• EXERCISE OBJECTIVE:
Using the records below, output the stretch that opens with the line containing "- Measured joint" and closes with the line containing "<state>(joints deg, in", exactly and including both lines, with nothing more.
§ §
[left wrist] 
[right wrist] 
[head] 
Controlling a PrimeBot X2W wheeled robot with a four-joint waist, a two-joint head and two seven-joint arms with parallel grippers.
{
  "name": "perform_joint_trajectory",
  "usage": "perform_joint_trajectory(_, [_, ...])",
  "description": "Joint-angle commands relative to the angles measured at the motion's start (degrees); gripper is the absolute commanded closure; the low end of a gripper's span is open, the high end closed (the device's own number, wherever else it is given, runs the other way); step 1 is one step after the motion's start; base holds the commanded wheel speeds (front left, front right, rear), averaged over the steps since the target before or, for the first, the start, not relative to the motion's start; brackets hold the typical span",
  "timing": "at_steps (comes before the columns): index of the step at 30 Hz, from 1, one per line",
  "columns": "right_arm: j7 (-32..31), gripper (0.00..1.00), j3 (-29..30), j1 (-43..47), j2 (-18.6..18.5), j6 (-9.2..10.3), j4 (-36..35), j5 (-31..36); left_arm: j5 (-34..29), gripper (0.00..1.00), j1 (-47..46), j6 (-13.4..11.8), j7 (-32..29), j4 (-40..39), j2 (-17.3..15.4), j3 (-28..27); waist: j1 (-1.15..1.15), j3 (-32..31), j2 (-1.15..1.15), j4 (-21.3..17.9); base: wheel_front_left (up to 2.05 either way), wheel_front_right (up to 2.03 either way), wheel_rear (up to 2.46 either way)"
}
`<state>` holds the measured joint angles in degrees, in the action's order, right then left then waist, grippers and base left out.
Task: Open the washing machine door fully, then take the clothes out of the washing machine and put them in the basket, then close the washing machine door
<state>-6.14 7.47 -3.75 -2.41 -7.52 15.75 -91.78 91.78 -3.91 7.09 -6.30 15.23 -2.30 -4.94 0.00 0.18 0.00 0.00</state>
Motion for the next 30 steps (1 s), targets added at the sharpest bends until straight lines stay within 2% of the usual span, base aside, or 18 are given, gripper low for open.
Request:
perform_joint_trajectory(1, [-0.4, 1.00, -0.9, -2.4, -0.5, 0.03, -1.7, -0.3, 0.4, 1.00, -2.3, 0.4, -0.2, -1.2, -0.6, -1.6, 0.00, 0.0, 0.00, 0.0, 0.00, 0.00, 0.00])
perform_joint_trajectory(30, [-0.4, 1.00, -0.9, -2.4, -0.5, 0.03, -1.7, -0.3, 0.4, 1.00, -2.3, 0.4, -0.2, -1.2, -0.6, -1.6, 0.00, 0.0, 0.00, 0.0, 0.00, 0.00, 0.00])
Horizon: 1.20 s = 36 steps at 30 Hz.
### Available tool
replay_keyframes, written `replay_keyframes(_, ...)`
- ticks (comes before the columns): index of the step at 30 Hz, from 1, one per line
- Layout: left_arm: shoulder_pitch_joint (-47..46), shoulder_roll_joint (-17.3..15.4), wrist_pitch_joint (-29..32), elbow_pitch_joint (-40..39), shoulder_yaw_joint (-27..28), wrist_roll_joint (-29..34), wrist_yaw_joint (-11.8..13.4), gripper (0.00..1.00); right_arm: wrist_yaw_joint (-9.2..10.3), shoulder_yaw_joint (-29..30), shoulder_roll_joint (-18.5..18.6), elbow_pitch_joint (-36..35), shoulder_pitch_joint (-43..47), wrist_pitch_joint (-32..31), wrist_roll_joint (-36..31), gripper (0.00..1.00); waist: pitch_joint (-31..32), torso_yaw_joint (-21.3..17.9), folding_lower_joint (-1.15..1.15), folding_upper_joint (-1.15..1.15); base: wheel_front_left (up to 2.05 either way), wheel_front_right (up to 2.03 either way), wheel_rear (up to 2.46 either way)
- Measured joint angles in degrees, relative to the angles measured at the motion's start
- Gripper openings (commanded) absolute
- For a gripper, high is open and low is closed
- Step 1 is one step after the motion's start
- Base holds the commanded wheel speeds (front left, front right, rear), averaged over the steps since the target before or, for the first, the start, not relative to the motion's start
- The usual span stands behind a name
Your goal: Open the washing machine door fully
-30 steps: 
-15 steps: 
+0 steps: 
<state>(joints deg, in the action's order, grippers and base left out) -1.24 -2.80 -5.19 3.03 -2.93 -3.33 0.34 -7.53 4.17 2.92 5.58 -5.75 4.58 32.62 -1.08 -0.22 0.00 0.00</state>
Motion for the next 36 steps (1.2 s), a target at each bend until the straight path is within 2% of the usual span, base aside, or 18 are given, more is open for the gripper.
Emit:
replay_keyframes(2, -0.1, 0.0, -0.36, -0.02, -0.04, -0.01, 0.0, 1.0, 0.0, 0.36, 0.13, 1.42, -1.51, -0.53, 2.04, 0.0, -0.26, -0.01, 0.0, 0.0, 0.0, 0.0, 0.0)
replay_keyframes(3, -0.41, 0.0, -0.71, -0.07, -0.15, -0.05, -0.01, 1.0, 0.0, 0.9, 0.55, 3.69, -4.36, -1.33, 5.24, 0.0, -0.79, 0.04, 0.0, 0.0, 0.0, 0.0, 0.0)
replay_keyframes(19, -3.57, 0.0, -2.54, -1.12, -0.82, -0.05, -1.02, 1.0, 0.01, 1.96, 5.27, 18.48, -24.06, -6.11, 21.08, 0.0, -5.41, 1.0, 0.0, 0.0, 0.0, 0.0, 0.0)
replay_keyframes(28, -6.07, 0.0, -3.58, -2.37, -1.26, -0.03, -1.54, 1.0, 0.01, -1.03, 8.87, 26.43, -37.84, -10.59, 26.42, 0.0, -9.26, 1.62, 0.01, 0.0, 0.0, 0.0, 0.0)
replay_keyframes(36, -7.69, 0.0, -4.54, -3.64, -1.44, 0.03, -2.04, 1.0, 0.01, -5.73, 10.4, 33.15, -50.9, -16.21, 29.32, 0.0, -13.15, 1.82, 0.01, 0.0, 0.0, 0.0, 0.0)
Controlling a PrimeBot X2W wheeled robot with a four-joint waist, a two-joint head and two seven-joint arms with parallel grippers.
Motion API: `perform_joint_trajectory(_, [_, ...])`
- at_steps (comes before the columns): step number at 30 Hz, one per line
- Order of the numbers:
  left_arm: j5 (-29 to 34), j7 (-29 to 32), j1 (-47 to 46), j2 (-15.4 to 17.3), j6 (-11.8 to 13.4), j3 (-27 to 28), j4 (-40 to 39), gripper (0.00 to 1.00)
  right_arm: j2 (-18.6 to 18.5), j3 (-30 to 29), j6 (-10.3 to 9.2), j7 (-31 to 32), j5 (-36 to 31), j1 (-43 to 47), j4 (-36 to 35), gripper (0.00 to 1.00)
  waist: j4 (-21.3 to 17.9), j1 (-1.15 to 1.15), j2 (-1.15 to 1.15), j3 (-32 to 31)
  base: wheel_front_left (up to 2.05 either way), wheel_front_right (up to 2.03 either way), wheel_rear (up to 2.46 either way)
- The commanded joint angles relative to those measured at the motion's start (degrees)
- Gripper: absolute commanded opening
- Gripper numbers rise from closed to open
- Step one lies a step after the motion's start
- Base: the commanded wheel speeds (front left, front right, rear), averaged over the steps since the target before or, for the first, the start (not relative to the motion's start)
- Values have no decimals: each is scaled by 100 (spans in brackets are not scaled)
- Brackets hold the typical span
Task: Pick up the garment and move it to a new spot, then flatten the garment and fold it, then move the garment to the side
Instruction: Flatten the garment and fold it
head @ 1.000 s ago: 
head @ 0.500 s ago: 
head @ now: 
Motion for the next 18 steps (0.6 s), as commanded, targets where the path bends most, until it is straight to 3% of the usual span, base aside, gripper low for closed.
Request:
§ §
• OUTPUT FOR THIS TASK:
- Measured joint angles in degrees, relative to the angles measured at the motion's start
- Gripper openings (commanded) absolute
- For a gripper, high is open and low is closed
- Step 1 is one step after the motion's start
- Base holds the commanded wheel speeds (front left, front right, rear), averaged over the steps since the target before or, for the first, the start, not relative to the motion's start
- The usual span stands behind a name
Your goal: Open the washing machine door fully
-30 steps: 
-15 steps: 
+0 steps: 
<state>(joints deg, in the action's order, grippers and base left out) -1.24 -2.80 -5.19 3.03 -2.93 -3.33 0.34 -7.53 4.17 2.92 5.58 -5.75 4.58 32.62 -1.08 -0.22 0.00 0.00</state>

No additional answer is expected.